Наутро Зенкович постарался возместить Ив недоданное вчера и даже отчасти преуспел в этом. Однако он видел, что она не простила ему вчерашнего. Позднее, лежа почти до полудня в усталой дреме, Зенкович думал о том, что она, вероятно, права: никто не сможет возместить нам потерь ушедшего дня, и нечего откладывать на завтра, уповать на будущее – у будущего свои задачи и свои радости…
К полудню у Зенковича заболело сердце. Он имел неосторожность рассказать об этом Ив. Она проявила крайнюю враждебность к этой новой, совершенно непростительной, с ее точки зрения, демонстрации физической слабости. Ив передала ему то, что ей не раз говорили друзья из квинслендского посольства: отличительной и наиболее отвратительной чертой русских является ипохондрия. Одна русская женщина, работавшая в посольстве, позвонила однажды на работу и сказала, что "у нее сердечный приступ". Квинслендский персонал смеется над этим звонком уже полгода, потому что сердечный приступ – это когда человек умирает.

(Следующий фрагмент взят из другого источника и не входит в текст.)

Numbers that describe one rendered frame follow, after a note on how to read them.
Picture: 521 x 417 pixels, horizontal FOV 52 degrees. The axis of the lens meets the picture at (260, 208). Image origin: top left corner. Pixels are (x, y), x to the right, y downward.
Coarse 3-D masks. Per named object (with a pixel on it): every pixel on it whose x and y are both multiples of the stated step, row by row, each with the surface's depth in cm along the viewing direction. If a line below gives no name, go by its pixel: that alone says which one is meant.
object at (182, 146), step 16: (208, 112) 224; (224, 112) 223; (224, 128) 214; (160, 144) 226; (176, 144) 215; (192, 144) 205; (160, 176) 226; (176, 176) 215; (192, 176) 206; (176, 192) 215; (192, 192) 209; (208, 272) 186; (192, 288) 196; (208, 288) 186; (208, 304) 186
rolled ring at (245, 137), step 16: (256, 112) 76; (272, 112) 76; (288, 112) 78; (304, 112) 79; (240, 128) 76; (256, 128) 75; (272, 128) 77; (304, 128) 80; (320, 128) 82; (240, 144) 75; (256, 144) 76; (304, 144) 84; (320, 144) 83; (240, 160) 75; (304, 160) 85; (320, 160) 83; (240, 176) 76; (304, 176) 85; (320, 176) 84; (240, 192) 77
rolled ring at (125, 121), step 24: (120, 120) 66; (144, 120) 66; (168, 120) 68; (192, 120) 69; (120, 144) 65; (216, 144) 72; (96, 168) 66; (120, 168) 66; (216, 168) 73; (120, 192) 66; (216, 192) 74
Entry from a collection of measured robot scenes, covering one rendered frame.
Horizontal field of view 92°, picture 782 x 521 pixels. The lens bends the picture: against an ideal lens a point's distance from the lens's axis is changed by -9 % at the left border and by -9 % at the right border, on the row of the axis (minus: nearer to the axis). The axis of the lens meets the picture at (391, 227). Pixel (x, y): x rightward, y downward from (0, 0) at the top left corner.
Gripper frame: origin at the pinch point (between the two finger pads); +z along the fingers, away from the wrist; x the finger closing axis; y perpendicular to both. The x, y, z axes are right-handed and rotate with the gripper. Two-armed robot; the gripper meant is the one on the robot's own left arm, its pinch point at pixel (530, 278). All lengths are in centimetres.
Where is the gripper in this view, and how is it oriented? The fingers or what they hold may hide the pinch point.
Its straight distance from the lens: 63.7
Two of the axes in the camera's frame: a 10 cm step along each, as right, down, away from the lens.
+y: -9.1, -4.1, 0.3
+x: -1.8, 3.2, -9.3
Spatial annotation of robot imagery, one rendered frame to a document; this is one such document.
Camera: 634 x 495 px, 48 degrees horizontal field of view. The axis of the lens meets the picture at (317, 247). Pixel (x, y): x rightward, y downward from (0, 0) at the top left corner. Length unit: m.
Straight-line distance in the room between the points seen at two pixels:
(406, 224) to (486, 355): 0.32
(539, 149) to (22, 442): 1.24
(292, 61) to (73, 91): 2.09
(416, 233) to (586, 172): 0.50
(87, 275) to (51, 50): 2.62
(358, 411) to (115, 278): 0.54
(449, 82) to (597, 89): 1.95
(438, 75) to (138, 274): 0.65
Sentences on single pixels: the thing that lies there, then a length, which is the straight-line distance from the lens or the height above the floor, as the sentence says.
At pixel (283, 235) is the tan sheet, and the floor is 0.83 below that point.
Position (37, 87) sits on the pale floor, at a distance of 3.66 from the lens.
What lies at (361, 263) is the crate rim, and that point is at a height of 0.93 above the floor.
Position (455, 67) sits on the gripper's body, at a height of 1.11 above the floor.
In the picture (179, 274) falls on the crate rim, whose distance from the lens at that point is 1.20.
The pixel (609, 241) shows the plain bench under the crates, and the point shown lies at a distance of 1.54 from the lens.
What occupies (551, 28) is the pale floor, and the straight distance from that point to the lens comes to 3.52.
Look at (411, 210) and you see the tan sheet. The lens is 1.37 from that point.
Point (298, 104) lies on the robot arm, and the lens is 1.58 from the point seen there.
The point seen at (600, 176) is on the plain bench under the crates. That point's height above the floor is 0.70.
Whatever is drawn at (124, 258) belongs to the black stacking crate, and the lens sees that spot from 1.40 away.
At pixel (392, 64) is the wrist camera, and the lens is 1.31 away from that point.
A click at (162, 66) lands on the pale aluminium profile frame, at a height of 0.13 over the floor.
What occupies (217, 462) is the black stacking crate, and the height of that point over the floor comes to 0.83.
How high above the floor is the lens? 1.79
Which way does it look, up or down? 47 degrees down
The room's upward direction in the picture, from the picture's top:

Зенкович знал, что Ив тотчас напомнит ему и злосчастную историю с придатками, – их бесплодный спор, который тянулся добрых две недели, истощил нравственный потенциал Зенковича и в результате ни к чему не привел. Зенкович предупредил Ив однажды, чтоб она не сидела на снегу. Он заботливо, как подобает будущему мужу, предостерег ее от "женских болезней", то бишь от воспаления придатков. Он не знал, как это будет по-английски, и объяснил как мог, сославшись на печальный опыт своей бывшей жены. В ответ на эту заботу Ив хладнокровно разъяснила ему, что такой болезни, или таких болезней, не существует в природе. Что же касается прежней жены, то она просто морочила его, – вероятно, у нее были аборт или триппер. Дотошный Зенкович привлек на свою сторону столичные медицинские силы для доказательства своей правоты. Это вынудило Ив к внеочередной поездке в город. Вернувшись, она с торжеством объявила ему, что такой болезни действительно не существует. Все ее квинслендские друзья и даже доктор британского посольства, взвесив показания, пришли к выводу, что у русских женщин может случаться нечто подобное из-за антисанитарного состояния некоторых русских уборных. Зенкович опешил. Потом он решил, что они видели грязные станционные сортиры и предположили, что русские садятся в них на толчок голым задом. Вероятно, прогрессивному Квинсленду незнакома была традиционная сельская "поза орла". Но как же английская сырость и холода? Нет, нет, наверняка их женщины тоже… К счастью для Зенковича, Ив не вспомнила сегодня спор о женских придатках.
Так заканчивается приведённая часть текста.